My understanding is that this pass only fixes specific liveness problems that are created by D132450. It is not a general purpose pass that could handle any possible pattern of SGPR usage.

llvm/lib/Target/AMDGPU/SIFixSGPRLiveness.cpp
18

The implementation does not check that there is a divergent branch, so it would do the same thing for uniform control flow.

My understanding is that this pass only fixes specific liveness problems that are created by D132450. It is not a general purpose pass that could handle any possible pattern of SGPR usage.

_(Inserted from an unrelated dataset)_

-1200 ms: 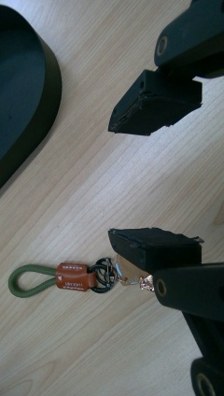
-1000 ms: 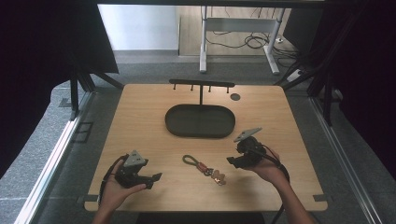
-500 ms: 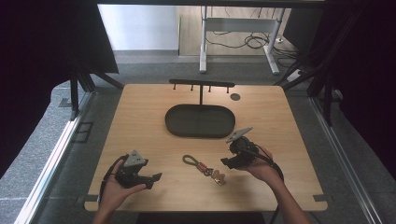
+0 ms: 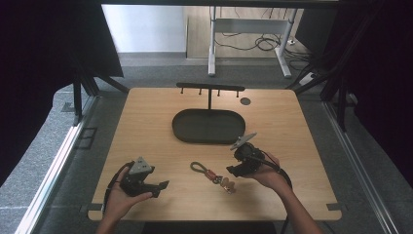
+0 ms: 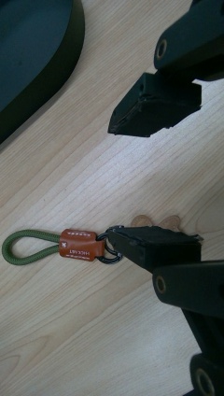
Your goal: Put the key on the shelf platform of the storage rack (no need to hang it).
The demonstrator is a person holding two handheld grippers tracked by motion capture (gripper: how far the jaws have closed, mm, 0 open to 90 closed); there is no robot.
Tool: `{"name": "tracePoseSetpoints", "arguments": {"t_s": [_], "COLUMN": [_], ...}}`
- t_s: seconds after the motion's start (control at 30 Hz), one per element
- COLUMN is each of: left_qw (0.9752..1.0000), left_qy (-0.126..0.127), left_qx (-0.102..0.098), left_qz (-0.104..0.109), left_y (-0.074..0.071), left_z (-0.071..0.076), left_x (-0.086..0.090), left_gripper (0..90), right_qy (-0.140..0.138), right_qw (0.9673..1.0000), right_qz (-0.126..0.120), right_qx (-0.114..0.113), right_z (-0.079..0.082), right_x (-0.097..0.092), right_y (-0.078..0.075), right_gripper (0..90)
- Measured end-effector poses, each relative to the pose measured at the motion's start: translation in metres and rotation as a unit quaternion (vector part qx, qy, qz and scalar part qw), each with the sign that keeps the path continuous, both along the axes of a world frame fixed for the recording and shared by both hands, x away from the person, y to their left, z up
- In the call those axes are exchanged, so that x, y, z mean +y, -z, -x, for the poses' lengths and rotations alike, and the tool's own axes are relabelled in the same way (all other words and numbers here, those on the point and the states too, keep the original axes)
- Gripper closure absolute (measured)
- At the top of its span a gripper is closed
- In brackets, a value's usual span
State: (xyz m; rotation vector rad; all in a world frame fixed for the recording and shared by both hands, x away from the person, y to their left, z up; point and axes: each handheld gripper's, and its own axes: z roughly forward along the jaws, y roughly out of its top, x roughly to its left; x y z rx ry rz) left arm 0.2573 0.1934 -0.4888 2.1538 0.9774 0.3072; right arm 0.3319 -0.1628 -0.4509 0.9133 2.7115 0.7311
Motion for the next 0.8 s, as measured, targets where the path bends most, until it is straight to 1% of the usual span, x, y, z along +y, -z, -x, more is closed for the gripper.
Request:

Thank you for your comment @foad. But I don't agree the problem was created by D132450. see the attached sgpr-liveness.ll, a hand-made test can also show the problem (The tricky thing is that the existing structurizer still simplify the IR even it is already structurized, thus it helps hiding the issue, but I don't think it is the expected behavior). Yes the current design of the pass only works for this known pattern. That is just because I don't know if there are any other broken patterns.

llvm/lib/Target/AMDGPU/SIFixSGPRLiveness.cpp
18

Sounds true, this is doing things conservative, but I think it may not cause any regression in real case. Practically, such kind of pattern in source program should already been optimized into the single dominate value. The only possible cases that I can think of are either "opt-none" or "created by structurizeCFG". If such pattern is created by structurizeCFG, BB1 will be very likely to be divergent because structurizeCFG was designed to try to skip uniform branching as much as possible. I am not sure if checking the terminator of BB1 against s_cbranch_scc0/scc1 for uniform branch sounds good idea?

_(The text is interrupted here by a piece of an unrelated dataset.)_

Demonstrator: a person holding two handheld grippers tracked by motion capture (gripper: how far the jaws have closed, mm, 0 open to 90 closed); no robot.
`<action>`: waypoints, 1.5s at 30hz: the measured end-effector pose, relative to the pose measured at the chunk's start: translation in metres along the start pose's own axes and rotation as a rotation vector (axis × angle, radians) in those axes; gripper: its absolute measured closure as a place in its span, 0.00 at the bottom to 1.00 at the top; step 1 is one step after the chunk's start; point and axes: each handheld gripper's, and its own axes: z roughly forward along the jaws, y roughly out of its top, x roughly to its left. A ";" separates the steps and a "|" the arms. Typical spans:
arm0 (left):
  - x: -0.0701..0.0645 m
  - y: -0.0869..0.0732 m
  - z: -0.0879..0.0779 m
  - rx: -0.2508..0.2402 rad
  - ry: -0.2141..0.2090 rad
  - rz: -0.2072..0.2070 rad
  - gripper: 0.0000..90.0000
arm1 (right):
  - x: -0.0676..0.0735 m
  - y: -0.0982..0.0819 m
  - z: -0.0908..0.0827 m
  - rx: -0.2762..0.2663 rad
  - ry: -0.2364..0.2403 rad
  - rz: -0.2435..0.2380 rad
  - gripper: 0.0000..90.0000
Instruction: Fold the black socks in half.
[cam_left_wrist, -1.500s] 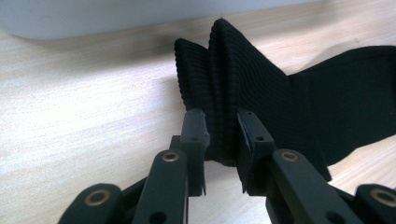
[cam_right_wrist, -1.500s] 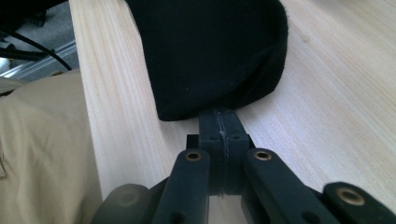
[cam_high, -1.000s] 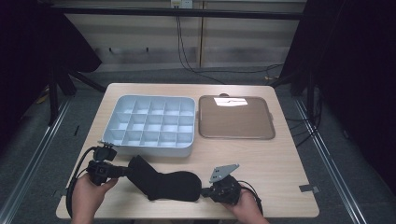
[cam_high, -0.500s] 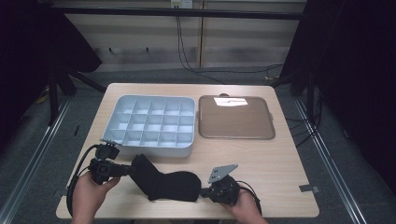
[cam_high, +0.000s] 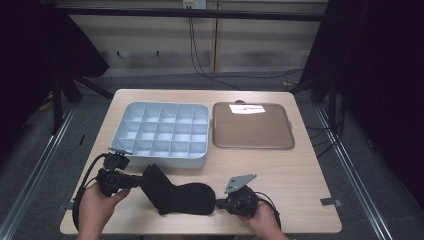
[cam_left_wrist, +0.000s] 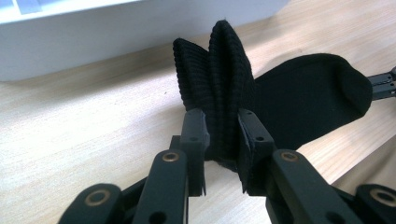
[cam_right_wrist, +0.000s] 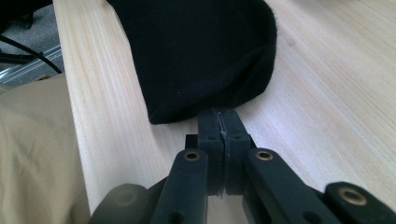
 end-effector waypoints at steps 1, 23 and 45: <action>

ruiling updated this revision to Diff 456885.Aug 31 2022, 1:12 AM

Don't extend for backedge case.
Add mir tests.

ruiling added inline comments.Aug 31 2022, 7:12 PM
llvm/lib/Target/AMDGPU/SIFixSGPRLiveness.cpp
18
ruiling updated this revision to Diff 457507.Sep 1 2022, 11:06 PM

Make it work in a few more cases.
Detect divergent branch.

My understanding is that this pass only fixes specific liveness problems that are created by D132450. It is not a general purpose pass that could handle any possible pattern of SGPR usage.

I think the new version should work correctly in all possible shapes of post-structurized CFG I can think of now. Please let me know if you have any further concern.